-- Exercise --
Beneath this instruction is a listing; print exactly the lines in it starting at the line that contains "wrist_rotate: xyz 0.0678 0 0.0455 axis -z" and going through the line that contains "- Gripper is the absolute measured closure".

Input records START

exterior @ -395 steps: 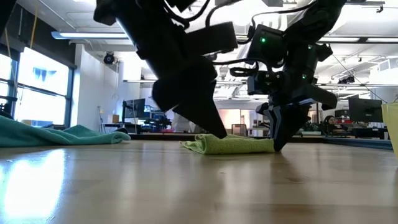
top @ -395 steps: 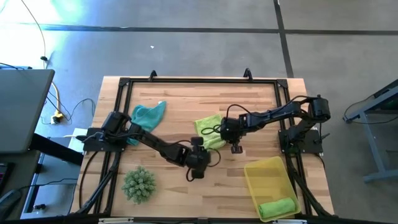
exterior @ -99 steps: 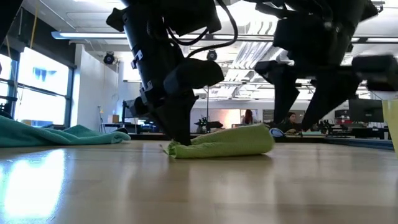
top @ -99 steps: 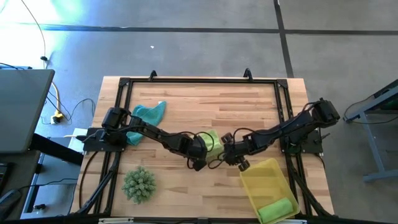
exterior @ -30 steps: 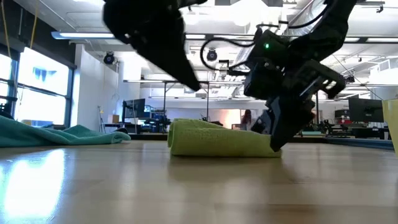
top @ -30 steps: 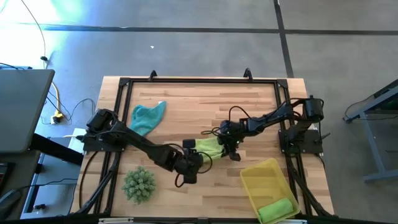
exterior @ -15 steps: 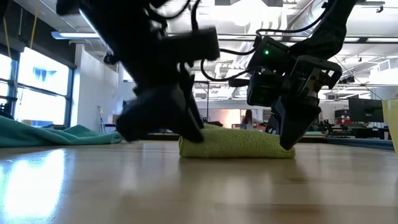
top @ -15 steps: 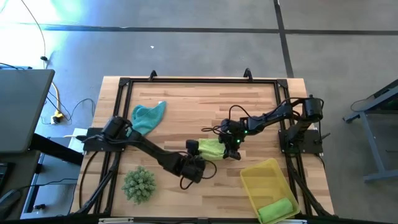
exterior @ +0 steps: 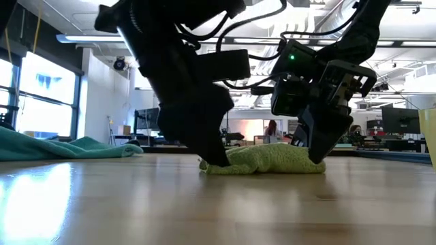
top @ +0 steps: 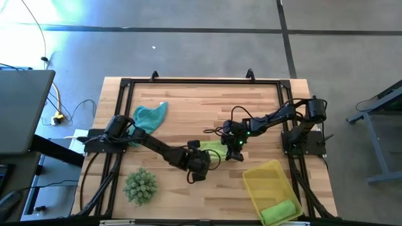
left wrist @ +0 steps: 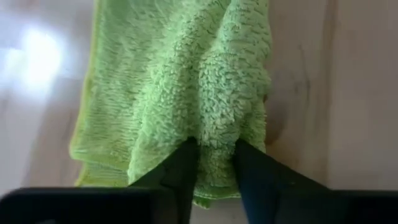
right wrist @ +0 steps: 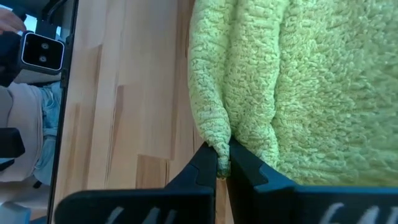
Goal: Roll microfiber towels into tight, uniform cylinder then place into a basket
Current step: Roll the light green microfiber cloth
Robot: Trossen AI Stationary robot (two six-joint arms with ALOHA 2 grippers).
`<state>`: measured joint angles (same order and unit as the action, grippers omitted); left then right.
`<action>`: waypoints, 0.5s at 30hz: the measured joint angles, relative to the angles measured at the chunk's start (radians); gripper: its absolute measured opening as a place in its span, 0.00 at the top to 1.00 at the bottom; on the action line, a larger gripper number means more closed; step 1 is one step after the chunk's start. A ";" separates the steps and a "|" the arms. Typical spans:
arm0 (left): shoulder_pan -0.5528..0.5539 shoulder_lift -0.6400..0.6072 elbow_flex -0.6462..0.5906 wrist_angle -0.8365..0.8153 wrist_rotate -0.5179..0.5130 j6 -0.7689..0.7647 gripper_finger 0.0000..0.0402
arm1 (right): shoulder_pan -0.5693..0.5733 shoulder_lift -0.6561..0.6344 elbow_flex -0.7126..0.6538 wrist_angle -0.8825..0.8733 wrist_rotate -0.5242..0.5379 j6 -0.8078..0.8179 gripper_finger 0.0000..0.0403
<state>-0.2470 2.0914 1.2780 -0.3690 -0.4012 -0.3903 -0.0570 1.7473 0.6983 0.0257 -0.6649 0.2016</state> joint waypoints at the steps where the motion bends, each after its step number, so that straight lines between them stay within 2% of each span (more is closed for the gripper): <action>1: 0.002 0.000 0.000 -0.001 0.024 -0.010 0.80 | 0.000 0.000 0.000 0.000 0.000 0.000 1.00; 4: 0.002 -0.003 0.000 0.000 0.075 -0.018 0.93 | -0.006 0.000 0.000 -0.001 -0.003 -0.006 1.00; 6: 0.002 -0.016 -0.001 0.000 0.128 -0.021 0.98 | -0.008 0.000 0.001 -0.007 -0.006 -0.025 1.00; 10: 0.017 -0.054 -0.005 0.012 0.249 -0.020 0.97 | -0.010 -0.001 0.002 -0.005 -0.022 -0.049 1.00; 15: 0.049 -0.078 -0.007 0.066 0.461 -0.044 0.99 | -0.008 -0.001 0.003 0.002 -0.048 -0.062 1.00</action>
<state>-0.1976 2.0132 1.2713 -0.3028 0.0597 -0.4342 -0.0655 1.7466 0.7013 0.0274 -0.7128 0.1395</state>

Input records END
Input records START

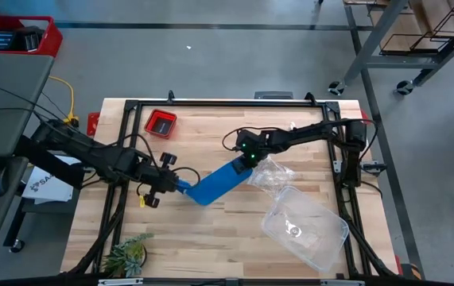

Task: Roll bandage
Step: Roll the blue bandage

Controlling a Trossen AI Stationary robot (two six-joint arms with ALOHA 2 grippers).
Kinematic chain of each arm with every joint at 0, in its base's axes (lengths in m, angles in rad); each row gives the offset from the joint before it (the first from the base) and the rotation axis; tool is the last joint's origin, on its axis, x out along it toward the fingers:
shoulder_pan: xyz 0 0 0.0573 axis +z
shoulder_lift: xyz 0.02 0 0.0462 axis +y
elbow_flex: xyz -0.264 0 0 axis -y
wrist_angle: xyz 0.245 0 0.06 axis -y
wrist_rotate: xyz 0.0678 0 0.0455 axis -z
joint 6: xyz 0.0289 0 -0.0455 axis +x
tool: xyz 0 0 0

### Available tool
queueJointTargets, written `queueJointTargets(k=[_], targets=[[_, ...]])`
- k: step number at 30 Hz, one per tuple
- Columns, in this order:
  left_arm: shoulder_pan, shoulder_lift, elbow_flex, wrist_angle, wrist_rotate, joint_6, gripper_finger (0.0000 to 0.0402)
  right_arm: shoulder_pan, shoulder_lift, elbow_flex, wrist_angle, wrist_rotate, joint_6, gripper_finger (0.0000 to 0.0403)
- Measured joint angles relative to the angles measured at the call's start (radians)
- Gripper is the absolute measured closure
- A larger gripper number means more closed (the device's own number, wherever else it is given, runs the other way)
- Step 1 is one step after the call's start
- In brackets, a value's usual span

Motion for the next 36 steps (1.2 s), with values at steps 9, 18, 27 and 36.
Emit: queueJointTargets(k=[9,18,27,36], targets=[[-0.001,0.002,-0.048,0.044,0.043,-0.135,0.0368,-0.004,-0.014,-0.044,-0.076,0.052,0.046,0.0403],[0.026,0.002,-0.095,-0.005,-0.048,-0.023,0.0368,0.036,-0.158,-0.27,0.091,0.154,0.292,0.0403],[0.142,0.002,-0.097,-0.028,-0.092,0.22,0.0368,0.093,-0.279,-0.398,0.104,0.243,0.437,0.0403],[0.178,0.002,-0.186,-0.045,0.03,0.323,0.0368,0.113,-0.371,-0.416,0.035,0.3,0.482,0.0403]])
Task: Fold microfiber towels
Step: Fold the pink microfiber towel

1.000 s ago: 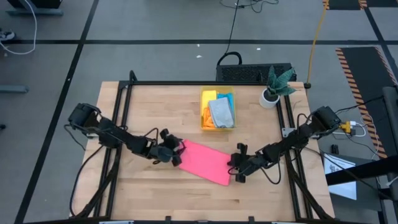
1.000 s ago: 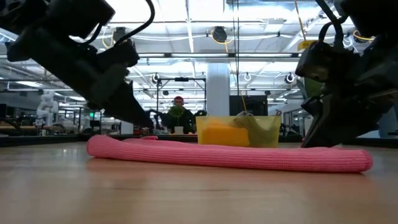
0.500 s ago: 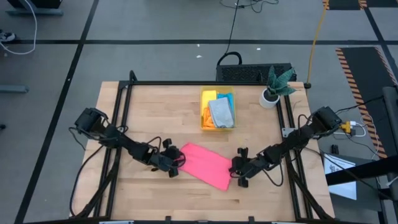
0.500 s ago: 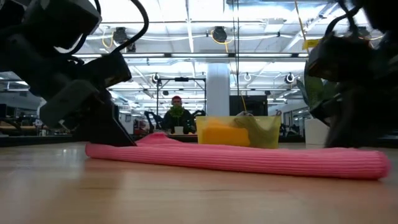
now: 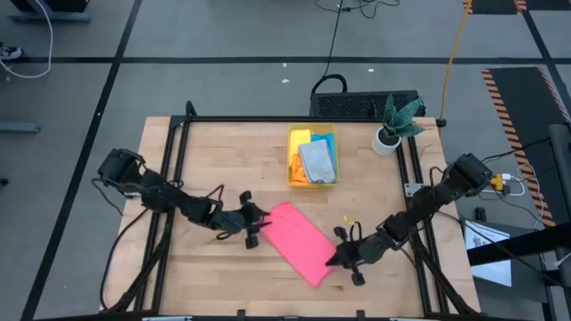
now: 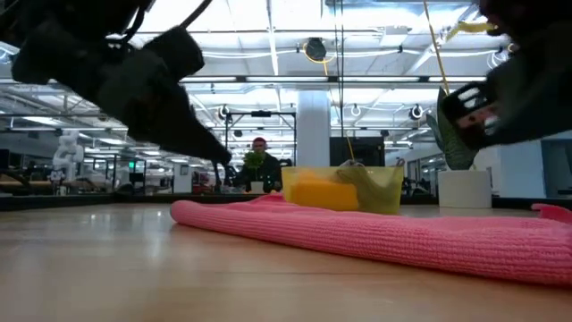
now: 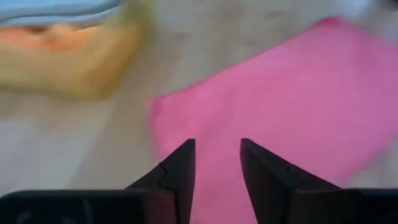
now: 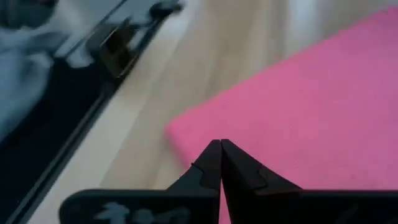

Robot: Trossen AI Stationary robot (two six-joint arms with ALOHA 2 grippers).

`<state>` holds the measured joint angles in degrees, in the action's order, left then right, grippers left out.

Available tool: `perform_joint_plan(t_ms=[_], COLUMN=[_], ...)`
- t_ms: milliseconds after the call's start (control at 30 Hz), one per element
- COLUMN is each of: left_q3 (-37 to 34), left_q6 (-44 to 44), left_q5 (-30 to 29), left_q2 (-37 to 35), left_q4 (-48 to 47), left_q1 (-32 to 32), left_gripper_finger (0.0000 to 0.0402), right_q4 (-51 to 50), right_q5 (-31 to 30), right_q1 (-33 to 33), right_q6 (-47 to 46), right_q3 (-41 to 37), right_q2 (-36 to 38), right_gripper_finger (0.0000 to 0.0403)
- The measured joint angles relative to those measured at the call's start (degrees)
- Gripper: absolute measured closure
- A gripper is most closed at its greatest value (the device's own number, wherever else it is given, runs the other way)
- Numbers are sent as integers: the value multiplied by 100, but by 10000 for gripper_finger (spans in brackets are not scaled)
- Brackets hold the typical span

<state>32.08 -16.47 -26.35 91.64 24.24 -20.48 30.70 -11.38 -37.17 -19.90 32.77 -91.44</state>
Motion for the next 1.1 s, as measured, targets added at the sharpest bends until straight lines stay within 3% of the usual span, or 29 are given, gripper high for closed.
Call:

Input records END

-- Exercise result --
wrist_rotate: xyz 0.0678 0 0.0455 axis -z
joint 6: xyz 0.0289 0 -0.0455 axis +x
tool: xyz 0 0 0

### Available tool
queueJointTargets, written `queueJointTargets(k=[_], targets=[[_, ...]])`
- k: step number at 30 Hz, one per tuple
- Columns, in this order:
  left_arm: shoulder_pan, shoulder_lift, elbow_flex, wrist_angle, wrist_rotate, joint_6, gripper_finger (0.0000 to 0.0402)
  right_arm: shoulder_pan, shoulder_lift, elbow_flex, wrist_angle, wrist_rotate, joint_6, gripper_finger (0.0000 to 0.0403)
- Measured joint angles relative to the angles measured at the call's start (radians)
- Gripper is the absolute measured closure

Besides the given answer, there is nothing more to add.